[TASK DESCRIPTION]:
Would you write out, word for word, each line of the records below from the top through the one holding "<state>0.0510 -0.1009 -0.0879"?

[Records contained in a dataset]

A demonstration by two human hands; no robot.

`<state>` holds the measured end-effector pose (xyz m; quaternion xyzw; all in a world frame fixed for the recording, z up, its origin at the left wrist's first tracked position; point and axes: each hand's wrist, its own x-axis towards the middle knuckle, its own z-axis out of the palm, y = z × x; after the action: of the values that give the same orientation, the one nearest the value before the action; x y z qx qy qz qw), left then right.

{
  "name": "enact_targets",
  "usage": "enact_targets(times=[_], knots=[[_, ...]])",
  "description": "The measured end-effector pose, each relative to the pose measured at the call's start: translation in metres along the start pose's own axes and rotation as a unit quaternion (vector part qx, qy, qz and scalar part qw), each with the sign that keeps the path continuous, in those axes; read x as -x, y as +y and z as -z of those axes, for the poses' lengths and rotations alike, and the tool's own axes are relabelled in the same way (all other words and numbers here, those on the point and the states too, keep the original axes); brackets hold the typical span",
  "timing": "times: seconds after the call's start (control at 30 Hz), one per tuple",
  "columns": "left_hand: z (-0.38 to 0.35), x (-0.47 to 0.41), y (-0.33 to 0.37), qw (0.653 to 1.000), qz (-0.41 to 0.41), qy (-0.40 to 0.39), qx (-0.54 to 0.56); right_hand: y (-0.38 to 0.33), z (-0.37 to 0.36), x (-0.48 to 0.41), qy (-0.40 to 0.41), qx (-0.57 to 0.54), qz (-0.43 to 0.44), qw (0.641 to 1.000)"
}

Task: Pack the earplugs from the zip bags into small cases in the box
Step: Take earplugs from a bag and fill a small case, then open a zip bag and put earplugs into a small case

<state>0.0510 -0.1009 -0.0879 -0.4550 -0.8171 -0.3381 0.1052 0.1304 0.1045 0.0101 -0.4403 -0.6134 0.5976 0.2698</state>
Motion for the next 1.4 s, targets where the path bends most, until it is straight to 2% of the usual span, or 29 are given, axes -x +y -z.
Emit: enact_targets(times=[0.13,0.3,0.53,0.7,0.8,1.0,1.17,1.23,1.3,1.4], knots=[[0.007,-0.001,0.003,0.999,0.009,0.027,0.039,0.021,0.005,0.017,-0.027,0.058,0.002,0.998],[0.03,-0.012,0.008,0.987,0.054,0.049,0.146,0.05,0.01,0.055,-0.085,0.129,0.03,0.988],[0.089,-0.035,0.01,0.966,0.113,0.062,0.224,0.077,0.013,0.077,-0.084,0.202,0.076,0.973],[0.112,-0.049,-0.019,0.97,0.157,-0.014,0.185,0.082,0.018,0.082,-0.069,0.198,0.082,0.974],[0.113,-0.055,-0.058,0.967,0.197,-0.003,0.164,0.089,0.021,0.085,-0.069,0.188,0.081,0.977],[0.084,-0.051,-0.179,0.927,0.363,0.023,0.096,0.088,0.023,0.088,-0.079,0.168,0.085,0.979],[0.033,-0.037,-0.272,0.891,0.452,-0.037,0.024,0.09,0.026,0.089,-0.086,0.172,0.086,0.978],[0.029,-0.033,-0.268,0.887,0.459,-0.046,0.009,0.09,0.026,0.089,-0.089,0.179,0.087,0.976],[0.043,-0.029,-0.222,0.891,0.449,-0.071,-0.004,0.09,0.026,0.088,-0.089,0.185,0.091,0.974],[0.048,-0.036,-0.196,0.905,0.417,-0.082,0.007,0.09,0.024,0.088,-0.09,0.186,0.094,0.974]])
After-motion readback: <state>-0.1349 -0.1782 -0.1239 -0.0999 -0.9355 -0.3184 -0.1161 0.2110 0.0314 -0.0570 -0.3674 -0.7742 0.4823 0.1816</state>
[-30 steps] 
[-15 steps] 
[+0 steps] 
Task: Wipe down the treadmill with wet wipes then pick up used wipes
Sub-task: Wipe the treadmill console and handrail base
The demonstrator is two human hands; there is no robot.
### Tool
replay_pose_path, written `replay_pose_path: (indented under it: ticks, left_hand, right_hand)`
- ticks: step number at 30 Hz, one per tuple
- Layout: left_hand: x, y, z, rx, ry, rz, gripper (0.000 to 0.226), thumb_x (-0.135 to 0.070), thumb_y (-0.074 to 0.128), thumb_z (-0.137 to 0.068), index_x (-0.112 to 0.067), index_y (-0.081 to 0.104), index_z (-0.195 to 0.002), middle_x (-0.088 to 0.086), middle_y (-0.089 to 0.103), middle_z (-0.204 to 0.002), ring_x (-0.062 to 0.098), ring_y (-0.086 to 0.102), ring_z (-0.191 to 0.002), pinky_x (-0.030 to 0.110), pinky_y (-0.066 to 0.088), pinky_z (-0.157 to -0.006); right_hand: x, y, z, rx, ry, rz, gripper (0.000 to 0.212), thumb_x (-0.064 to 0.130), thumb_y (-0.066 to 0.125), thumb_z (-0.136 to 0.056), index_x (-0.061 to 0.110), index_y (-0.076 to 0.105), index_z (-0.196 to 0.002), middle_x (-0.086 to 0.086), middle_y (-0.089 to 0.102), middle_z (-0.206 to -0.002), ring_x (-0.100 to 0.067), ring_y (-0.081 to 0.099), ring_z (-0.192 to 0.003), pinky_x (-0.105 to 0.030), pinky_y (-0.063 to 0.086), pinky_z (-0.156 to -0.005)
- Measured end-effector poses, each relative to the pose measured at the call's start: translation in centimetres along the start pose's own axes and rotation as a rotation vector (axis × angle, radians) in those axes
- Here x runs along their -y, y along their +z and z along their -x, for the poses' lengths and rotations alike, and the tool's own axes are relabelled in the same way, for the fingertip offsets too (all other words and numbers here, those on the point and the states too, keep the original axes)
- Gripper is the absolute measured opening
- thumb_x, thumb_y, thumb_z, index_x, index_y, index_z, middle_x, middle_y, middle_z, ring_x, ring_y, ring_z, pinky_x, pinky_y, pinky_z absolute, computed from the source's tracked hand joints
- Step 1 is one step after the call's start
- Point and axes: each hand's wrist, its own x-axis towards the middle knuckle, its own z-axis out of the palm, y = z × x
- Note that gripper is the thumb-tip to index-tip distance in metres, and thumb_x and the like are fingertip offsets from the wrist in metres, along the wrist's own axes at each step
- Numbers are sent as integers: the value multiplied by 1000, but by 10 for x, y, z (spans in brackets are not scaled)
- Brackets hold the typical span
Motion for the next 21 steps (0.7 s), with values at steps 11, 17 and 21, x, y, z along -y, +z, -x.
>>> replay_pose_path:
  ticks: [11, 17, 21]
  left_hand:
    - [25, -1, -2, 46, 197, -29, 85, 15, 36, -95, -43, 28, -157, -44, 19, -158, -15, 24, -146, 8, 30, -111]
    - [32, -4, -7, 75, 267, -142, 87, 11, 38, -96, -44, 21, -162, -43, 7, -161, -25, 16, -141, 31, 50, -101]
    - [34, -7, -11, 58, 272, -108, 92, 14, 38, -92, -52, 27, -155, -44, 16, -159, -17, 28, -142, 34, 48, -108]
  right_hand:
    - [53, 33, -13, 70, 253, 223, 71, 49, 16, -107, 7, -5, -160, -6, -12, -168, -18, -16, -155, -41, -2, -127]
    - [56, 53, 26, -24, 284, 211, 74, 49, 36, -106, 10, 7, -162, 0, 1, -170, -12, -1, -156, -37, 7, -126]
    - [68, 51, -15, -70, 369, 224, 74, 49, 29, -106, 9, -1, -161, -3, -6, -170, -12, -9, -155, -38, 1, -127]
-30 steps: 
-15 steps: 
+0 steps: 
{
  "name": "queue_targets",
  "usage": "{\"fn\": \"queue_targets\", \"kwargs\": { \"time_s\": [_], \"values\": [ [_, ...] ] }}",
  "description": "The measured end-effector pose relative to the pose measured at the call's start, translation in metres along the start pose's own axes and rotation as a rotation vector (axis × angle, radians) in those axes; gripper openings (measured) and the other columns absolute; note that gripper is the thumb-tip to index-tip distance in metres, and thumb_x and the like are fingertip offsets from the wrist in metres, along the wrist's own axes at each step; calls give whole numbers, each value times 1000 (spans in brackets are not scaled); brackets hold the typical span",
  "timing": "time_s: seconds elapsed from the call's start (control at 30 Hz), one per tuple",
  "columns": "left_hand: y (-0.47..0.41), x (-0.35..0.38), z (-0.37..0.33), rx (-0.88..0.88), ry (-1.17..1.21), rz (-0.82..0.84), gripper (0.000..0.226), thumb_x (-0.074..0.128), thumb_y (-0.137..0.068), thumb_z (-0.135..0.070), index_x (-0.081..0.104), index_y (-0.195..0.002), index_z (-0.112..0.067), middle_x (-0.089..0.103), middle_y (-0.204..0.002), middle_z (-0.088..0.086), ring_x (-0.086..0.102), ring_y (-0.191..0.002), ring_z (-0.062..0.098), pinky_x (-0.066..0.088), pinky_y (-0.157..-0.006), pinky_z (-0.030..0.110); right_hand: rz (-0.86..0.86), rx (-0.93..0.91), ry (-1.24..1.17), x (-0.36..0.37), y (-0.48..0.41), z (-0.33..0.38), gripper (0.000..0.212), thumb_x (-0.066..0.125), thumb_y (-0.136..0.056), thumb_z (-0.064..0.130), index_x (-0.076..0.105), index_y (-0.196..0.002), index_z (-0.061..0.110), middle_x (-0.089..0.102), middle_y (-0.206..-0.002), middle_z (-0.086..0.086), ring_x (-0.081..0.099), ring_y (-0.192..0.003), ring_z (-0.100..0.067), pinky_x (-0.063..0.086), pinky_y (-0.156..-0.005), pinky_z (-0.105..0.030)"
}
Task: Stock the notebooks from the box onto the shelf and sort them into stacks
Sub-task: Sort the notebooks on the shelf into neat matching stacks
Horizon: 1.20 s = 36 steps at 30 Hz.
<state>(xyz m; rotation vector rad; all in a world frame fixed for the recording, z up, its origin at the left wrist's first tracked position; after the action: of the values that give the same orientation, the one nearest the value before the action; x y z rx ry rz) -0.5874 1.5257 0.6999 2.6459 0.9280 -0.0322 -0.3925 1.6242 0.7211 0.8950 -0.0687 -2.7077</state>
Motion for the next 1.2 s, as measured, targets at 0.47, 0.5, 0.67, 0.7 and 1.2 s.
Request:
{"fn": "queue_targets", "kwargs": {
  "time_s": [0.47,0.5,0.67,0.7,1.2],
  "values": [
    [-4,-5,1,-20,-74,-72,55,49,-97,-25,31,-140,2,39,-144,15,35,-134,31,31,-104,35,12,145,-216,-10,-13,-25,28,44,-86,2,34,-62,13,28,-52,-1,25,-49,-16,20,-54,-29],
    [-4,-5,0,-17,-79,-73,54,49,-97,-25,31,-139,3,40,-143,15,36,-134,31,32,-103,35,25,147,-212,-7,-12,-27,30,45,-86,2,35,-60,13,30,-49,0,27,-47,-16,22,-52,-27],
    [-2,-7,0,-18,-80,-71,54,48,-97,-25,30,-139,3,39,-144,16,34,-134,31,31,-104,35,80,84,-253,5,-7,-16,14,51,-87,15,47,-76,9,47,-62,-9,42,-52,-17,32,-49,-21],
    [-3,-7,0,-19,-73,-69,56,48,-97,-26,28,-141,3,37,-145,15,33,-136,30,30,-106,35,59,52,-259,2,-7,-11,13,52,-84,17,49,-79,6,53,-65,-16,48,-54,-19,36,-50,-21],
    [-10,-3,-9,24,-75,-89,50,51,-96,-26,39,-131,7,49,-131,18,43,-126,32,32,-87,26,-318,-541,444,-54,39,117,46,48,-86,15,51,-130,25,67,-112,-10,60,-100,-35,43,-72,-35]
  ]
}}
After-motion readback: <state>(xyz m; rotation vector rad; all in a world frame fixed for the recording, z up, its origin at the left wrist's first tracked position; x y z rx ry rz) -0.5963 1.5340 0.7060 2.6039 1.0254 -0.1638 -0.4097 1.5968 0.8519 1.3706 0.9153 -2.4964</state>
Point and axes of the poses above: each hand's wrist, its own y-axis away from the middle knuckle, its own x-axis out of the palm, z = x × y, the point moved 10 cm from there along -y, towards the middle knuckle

[WRITTEN ANSWER]:
A demonstration by two human hands; no robot.

`<state>` holds the measured end-effector pose (xyz m; quaternion xyzw; all in a world frame fixed for the recording, z up, its origin at the left wrist's first tracked position; point and axes: each hand's wrist, its own x-axis towards the middle knuckle, its own z-axis out of the palm, y = z × x; after the action: of the values that give the same orientation, the one nearest the value before the action; x y z qx qy qz qw), left then right.

{
  "name": "enact_targets",
  "usage": "enact_targets(times=[_], knots=[[_, ...]])",
  "description": "The measured end-effector pose, each relative to the pose measured at the call's start: translation in metres along the start pose's own axes and rotation as a unit quaternion (vector part qx, qy, qz and scalar part qw), each with the sign that keeps the path continuous, in those axes; read x as -x, y as +y and z as -z of those axes, for the poses' lengths and rotations alike, and the tool's own axes are relabelled in the same way (all other words and numbers here, those on the point and the states too, keep the original axes); brackets hold the typical span",
  "timing": "times: seconds after the call's start (control at 30 Hz), one per tuple",
  "columns": "left_hand: z (-0.38 to 0.35), x (-0.47 to 0.41), y (-0.33 to 0.37), qw (0.653 to 1.000), qz (-0.41 to 0.41), qy (-0.40 to 0.39), qx (-0.54 to 0.56); right_hand: y (-0.38 to 0.33), z (-0.37 to 0.36), x (-0.48 to 0.41), qy (-0.40 to 0.41), qx (-0.57 to 0.54), qz (-0.43 to 0.44), qw (0.641 to 1.000)"
}

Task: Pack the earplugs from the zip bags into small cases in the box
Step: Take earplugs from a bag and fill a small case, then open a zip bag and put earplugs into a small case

<state>0.0510 -0.1009 -0.0879 -0.4550 -0.8171 -0.3381 0.1052 0.1304 0.1045 0.0101 -0.4403 -0.6134 0.5976 0.2698</state>

Nothing else is part of this exercise.